*** Opening of DATA SECTION ***

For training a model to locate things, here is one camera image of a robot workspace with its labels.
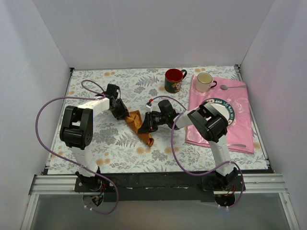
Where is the orange brown cloth napkin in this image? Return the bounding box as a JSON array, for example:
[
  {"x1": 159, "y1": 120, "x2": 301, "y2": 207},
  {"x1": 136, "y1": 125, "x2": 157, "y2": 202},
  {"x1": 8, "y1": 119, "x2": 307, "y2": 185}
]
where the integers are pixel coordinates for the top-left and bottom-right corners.
[{"x1": 125, "y1": 110, "x2": 154, "y2": 147}]

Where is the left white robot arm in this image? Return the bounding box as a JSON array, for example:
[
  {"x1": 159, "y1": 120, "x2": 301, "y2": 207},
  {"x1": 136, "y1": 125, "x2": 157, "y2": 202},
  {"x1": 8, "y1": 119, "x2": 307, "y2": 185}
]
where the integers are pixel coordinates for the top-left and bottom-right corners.
[{"x1": 59, "y1": 84, "x2": 129, "y2": 192}]

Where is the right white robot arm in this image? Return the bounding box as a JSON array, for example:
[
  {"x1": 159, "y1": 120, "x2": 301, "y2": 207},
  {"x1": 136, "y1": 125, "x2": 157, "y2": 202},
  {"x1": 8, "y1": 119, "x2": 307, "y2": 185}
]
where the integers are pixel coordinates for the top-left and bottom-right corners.
[{"x1": 138, "y1": 100, "x2": 238, "y2": 191}]

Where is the black red floral mug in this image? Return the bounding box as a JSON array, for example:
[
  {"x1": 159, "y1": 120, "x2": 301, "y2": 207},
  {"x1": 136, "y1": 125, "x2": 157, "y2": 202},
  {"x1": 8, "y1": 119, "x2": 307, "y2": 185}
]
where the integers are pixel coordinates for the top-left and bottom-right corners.
[{"x1": 165, "y1": 69, "x2": 187, "y2": 93}]

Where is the cream enamel cup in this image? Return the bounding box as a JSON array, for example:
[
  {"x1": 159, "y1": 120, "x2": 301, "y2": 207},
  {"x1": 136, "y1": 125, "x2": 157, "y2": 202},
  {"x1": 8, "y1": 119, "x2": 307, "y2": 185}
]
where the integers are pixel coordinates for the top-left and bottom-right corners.
[{"x1": 195, "y1": 73, "x2": 217, "y2": 92}]

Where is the white plate blue rim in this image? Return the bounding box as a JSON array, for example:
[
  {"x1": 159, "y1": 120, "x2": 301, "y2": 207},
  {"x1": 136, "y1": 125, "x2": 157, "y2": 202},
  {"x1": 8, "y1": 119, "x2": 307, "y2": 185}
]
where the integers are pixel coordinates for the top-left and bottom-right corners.
[{"x1": 205, "y1": 98, "x2": 235, "y2": 126}]

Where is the silver spoon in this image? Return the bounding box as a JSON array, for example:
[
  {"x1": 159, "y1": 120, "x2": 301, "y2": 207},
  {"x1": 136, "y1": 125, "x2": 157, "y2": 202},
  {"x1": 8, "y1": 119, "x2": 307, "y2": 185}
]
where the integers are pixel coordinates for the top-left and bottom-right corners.
[{"x1": 220, "y1": 85, "x2": 246, "y2": 90}]

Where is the pink floral placemat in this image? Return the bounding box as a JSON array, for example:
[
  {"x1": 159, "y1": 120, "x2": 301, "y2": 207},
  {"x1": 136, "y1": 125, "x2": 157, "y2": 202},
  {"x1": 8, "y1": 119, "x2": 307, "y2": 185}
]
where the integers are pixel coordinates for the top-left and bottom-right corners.
[{"x1": 189, "y1": 75, "x2": 254, "y2": 154}]

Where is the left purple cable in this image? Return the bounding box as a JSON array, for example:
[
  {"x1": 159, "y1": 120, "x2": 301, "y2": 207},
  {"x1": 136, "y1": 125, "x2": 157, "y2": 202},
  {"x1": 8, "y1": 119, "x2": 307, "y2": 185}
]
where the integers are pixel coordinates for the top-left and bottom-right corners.
[{"x1": 35, "y1": 79, "x2": 119, "y2": 214}]

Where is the purple cable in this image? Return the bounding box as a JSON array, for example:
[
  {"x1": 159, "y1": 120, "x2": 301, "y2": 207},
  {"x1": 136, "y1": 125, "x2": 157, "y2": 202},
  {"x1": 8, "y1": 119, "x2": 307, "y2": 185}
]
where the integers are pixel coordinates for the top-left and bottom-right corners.
[
  {"x1": 35, "y1": 79, "x2": 119, "y2": 214},
  {"x1": 146, "y1": 95, "x2": 245, "y2": 208}
]

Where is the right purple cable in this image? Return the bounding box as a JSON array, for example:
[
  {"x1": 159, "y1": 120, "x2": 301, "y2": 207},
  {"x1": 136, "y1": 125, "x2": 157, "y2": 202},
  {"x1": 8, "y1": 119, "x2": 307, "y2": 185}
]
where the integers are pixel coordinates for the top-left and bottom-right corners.
[{"x1": 146, "y1": 95, "x2": 245, "y2": 208}]

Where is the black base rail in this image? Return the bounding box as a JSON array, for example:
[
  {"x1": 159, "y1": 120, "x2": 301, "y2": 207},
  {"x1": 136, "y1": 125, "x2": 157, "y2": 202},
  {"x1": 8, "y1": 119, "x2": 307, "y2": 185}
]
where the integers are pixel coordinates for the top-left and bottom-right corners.
[{"x1": 74, "y1": 172, "x2": 245, "y2": 202}]

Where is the aluminium frame rail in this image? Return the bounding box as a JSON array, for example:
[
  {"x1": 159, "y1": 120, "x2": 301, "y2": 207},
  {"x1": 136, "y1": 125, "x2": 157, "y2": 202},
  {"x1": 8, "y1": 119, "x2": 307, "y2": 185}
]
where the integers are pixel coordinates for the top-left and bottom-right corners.
[{"x1": 20, "y1": 173, "x2": 84, "y2": 230}]

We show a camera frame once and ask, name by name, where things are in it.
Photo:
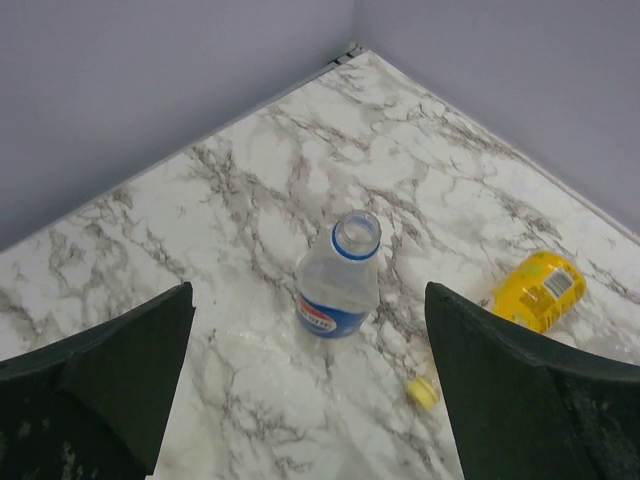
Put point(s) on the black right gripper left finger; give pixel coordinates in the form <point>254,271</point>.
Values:
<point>96,404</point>

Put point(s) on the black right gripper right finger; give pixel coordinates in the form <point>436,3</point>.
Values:
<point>524,406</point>

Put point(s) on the yellow bottle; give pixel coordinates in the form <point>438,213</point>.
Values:
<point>541,290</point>

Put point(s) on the clear bottle blue label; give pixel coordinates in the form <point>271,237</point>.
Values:
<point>337,280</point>

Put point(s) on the yellow bottle cap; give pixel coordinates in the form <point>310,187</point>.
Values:
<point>423,393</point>

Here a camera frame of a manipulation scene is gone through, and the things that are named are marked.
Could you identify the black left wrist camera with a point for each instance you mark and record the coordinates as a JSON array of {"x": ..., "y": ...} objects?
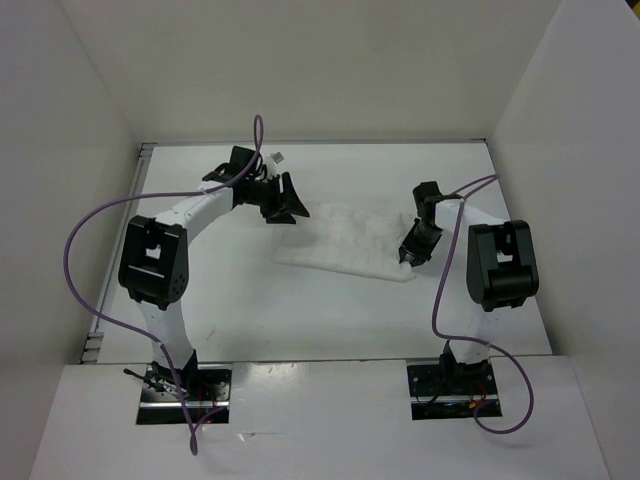
[{"x": 256, "y": 167}]

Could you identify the white pleated skirt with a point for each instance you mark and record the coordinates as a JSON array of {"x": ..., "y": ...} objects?
[{"x": 340, "y": 239}]

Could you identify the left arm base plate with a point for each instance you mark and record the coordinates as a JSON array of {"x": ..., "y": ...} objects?
[{"x": 209, "y": 400}]

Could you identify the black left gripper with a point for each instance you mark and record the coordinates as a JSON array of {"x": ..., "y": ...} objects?
[{"x": 289, "y": 204}]

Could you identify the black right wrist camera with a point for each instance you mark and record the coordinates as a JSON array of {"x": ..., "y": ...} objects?
[{"x": 426, "y": 195}]

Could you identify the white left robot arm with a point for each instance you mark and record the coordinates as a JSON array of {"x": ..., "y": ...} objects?
[{"x": 154, "y": 266}]

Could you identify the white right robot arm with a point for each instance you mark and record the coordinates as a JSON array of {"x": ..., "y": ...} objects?
[{"x": 501, "y": 272}]

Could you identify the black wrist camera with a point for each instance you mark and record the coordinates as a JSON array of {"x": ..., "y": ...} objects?
[
  {"x": 256, "y": 167},
  {"x": 426, "y": 195}
]

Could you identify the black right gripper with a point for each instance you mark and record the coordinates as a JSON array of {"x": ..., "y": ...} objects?
[{"x": 409, "y": 246}]

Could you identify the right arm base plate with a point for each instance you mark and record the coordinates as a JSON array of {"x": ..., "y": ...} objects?
[{"x": 444, "y": 389}]

*** Close of DATA SECTION ***

WHAT THIS TASK INVOLVES: Every line above with the string "frame" in it should be copied into the answer.

TASK OUTPUT:
Where is the aluminium frame rail in this image? Return the bounding box as a JSON array, for example:
We show a camera frame once and ask, name by name, where things are in it.
Here a camera frame of a manipulation scene is gone through, and the things that are named are marked.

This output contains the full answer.